Liability limits — buy more than the state minimum. Liability coverage pays for the OTHER person's injuries and property when you cause an accident. It's written as three numbers, e.g. 100/300/100: $100,000 per injured person / $300,000 total per accident / $100,000 for property damage. State minimums are often as low as 25/50/25 — dangerously thin, because a single serious injury can generate medical bills well into six figures. If you cause an accident that exceeds your liability limit, the injured party can come after your savings and future wages. Carrying 100/300/100 (and an umbrella policy on top once you have assets, per the table above) protects everything you've built. This is the part of auto insurance you should NOT cheap out on.

Comprehensive and collision — drop them when the car gets old. Comprehensive (theft, weather, vandalism) and collision (damage to YOUR car in a crash) only ever pay out up to the car's current market value, minus your deductible. The rule of thumb: once your annual comp-plus-collision premium climbs above roughly 10% of the car's value, you're paying a lot to insure a little. A 12-year-old car worth $3,000 isn't worth $400/year of comp/collision — if it's totaled you'd only collect ~$2,500 after the deductible. Drop those two coverages on an old, paid-off car and self-insure the loss; keep liability (which has nothing to do with the car's value) at full strength forever.

Compare

Auto coverageWhat it pays forKeep it when...
Liability (e.g., 100/300/100)The OTHER party's injuries + property when you're at faultAlways — and buy well above state minimums; this protects your savings
CollisionDamage to YOUR car in a crash, up to its market value minus deductibleThe car is newish; drop it when premium > ~10% of the car's value
ComprehensiveTheft, weather, fire, vandalism to your car, up to market valueThe car is newish; drop it on an old, paid-off car worth a few thousand

Step through

The insurance optimization principle: raise deductibles on all policies to the maximum you can absorb from your emergency fund.
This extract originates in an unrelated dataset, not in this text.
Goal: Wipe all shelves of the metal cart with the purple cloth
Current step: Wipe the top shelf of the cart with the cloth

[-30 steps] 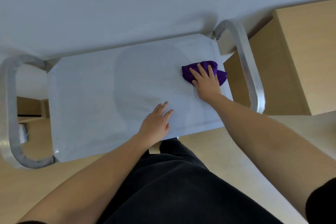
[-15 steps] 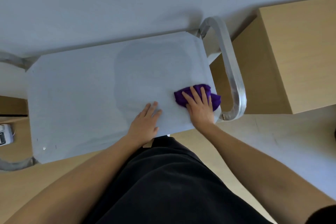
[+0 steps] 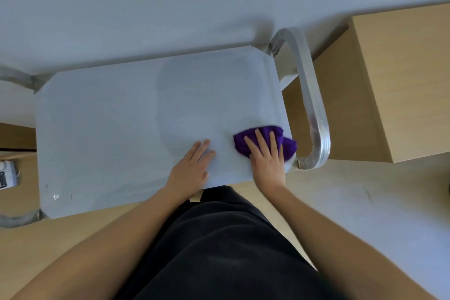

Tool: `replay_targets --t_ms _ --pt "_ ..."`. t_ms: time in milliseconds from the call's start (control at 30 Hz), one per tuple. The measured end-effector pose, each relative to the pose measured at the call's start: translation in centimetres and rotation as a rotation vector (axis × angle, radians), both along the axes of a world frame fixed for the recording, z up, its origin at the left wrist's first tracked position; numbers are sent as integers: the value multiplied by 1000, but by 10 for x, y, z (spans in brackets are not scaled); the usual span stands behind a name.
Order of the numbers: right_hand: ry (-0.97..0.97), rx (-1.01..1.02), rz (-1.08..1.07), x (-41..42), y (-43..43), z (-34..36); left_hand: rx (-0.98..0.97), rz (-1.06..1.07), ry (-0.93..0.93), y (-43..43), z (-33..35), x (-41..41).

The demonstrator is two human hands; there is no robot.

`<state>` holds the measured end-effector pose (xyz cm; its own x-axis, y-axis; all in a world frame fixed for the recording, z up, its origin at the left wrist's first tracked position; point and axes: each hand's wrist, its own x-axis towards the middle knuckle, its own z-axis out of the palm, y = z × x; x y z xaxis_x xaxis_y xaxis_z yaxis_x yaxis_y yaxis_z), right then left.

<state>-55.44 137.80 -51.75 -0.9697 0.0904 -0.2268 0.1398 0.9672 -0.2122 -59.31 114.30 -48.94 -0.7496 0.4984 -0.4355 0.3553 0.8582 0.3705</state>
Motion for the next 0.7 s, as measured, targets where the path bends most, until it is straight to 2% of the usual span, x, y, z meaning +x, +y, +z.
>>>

This dramatically lowers premiums while keeping catastrophic coverage intact.

Deductible ChangePremium SavingsRisk Increase
Auto: $500 → $1,00010–15% premium reduction$500 more out-of-pocket (rare event)
Home: $1,000 → $2,50015–25% premium reduction$1,500 more out-of-pocket (rare event)
Health: Low → High deductible + HSA20–40% premium reductionMore out-of-pocket, but HSA is triple tax-advantaged

Try it

Review your current insurance deductibles. If you have a 6-month emergency fund, you can likely raise deductibles and save hundreds per year in premiums. That saved money can be invested.

Check-in

Extended warranties on electronics are a form of insurance. A $200 warranty on a $1,000 laptop — should you buy it?

Key insight

Insurance is for catastrophic protection, not peace of mind on small losses. Every dollar spent on unnecessary insurance is a dollar not invested. Focus insurance spending on the big risks (health, disability, liability) and self-insure everything else.

Check your understanding

Sit with the ideas.

A 30-year-old earning $100K with a spouse and one child carries no life insurance, no disability coverage, and a $500 auto deductible. What's the highest-priority action?